Use four 3/8-inch by 1¼-inch bolts, nuts, and washers to hold the hole-cutting template in place. Note the washers beneath the template so the saw cuts below it.
Cut a hole in the cross member using the 4-inch hole saw through the template. The template can also be used to cut it with a plasma cutter. Don’t damage the holes where the bracket bolts on.
The hole needs to be big enough so the shock won’t rub.
After cutting and deburring, the surface may still need to be ground flat.
The bracket must sit flat with all the holes lining up.
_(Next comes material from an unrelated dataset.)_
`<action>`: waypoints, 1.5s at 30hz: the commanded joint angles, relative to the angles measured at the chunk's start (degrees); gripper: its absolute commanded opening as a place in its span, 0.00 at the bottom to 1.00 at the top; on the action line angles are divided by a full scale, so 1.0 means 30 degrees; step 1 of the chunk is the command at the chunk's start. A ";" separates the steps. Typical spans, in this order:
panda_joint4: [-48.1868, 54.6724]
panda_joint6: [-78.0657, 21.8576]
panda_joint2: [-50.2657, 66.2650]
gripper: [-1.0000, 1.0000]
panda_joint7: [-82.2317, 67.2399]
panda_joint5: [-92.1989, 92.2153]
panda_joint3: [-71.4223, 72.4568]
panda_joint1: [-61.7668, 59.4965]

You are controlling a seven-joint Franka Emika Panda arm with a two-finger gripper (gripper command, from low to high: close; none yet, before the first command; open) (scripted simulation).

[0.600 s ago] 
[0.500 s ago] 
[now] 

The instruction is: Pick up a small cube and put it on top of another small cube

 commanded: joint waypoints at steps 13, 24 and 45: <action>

Now is a good time to clean up the frame.
Install brackets with the supplied hardware and tighten them after everything lines up.
3/8-inch by 1¼-inch bolts bolts, lock nuts, and washers secure the new bracket to the crossmember.
Between the bracket and the frame rail, use 7/16-inch by 1-inch bolts, nuts, and washers.
With the hardware installed and the bracket fitting correctly, torque the bolts to:
3/8-inch bolt torque spec: 30 lb-ft
7/16-inch bolt torque spec: 50 lb-ft
1⁄2-inch bolt torque spec: 75 lb-ft
5/8-inch bolt torque spec: 75 lb-ft


The upper control arm has the same dimensions as the OE arm. Install it on the alignment studs. Remember the shims and misalignment washers you saved? This is where they go.


There’s a hole in the saddle where the lower A-arms are aligned with a pin. Either reuse ºr buy new U-bolts. If the holes are too small, enlarge them until the U-bolts fit.
Use the U-bolts to secure the lower A-arms in place.
Torque the lower control A-arm bolts to 90 lb-ft.
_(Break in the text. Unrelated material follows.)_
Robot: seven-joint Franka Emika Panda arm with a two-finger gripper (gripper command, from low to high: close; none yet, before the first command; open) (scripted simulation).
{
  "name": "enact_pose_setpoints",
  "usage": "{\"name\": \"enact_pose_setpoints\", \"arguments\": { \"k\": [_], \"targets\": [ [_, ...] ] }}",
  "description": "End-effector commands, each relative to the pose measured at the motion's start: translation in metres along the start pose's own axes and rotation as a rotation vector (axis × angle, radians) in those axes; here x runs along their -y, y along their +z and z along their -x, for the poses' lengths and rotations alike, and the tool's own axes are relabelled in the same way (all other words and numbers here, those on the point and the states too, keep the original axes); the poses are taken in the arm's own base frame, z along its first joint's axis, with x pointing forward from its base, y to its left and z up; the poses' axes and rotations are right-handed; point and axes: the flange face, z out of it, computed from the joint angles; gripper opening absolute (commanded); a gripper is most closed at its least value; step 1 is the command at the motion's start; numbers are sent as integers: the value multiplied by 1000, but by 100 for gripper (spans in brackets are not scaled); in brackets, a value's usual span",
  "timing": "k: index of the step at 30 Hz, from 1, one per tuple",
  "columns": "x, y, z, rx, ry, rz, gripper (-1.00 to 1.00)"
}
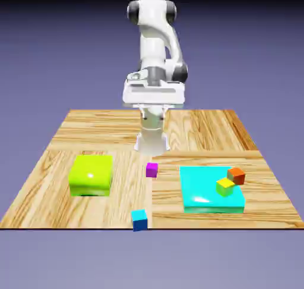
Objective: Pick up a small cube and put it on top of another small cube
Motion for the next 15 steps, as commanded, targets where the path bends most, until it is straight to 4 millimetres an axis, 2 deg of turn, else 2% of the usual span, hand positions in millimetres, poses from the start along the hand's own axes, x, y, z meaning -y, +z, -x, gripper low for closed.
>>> {"name": "enact_pose_setpoints", "arguments": {
  "k": [1,8,15],
  "targets": [
    [4,9,-4,28,-8,27,0],
    [22,79,-26,223,-58,216,0],
    [26,154,-36,420,-103,402,0]
  ]
}}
Grease the A-arm pivot bushings, checking their movement up and down to prevent binding.
Loosely bolt the top of the coilover shock to the upper bracket.
See the 4-inch hole? The movement of the shocks and suspension requires that much clearance.
This is where the bottom of the shock bolts to the lower A-arm.
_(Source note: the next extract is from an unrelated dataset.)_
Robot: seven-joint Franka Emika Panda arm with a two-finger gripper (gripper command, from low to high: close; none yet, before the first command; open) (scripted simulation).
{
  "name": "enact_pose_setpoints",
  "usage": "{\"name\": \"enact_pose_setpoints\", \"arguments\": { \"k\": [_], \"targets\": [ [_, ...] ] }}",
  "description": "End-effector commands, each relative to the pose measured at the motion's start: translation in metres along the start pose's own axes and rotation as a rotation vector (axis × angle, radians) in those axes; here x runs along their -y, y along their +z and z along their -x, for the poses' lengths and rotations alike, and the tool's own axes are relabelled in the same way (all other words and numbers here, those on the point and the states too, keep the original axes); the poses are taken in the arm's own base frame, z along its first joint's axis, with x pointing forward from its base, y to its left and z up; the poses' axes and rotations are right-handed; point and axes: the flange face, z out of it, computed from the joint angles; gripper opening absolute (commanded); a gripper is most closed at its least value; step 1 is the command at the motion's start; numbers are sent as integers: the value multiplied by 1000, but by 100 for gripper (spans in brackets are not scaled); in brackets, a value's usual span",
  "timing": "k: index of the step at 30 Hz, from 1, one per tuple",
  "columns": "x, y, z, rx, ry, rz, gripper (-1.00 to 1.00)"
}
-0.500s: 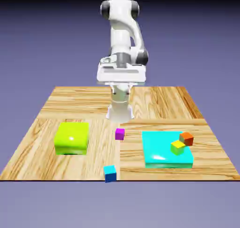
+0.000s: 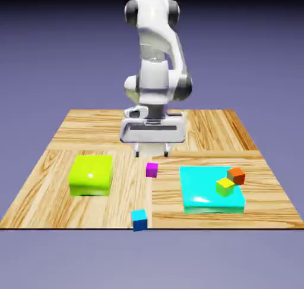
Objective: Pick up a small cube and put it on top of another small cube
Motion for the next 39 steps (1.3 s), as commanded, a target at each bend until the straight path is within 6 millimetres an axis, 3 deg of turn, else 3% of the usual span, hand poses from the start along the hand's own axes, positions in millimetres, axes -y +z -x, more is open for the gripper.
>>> {"name": "enact_pose_setpoints", "arguments": {
  "k": [1,9,17,21,22,26,27,28,31,32,36,39],
  "targets": [
    [3,9,-5,29,-7,26,0],
    [21,90,-36,258,-51,235,0],
    [22,177,-50,492,-87,439,0],
    [17,220,-50,609,-100,538,0],
    [17,220,-50,609,-100,538,0],
    [-9,274,-20,609,-100,538,0],
    [-9,275,-20,609,-100,538,-100],
    [-9,275,-20,609,-100,538,-100],
    [13,230,-45,609,-100,538,-100],
    [28,217,-41,608,-128,539,-100],
    [117,184,48,582,-393,558,-100],
    [169,154,124,542,-595,576,-100]
  ]
}}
Thread the bolt through the A-arm and the coilover shock.
Tools for the Job
Floor jack or lift
Jack stands
Tire chock
Torque wrench
Socket set
Half-inch drill motor
4-inch hole saw
Other basic hand tools
Torque the lower shock bolt to 75 lb-ft
Go back and torque the upper shock bolt to 75 lb-ft too.


The kit uses ’73-’87 C10 spindles, brakes, and tie rod ends. The US-made cast iron spindles are exceptionally strong and reliable. Earlier years won’t work.
Bolt the lower ball joint to the spindle using a castle nut.
Insert the upper ball joint into the spindle.
Use a castle nut on the upper ball joint and the spindle is secured.
Attach the tie rod to the spindle.


The OE sway bar won’t work with these A-arms. The new 1.125-inch 4140 heat-treated steel front sway bar minimizes body roll while improving handling and control, and is available separately. 


Change the brake lines and hoses when installing new brakes. Converting from drums to discs will require lines, hoses, a master cylinder, and a proportioning valve that works with the new brakes.

Lube the polyurethane bushings before attaching them to the sway bar.
Slip the bushings over the sway bar.
Bolt the sway bar to the end links, which attaches to the lower control arms.
These sway bar bushings mount directly to the frame to allow for more ground clearance.


Make sure all the hardware is tight, there’s no interference or binding in the suspension and steering, and the brakes are installed, bled, and operating correctly.

Completed front end assembly.

Bringing up the rear

Aldan’s TruLine series shocks (PN100108 MSRP: $245.95 each) for ’63-’87 Chevys and GMCs are American made, smooth riding, performance shock absorbers. TruLine Series shocks come in stock, lowered, and custom lengths, and are rebuildable, serviceable and backed by a lifetime guarantee.

These TruLine rear shocks for trucks with coil springs bolt on to the upper shock mounts.
Insert the bolt through the truck arm and the lower shock mount.
Completed rear shock installation.


  • The lower A-arms should be close to parallel with the ground, a good starting point for ride height.
  • Align the front end immediately following installation.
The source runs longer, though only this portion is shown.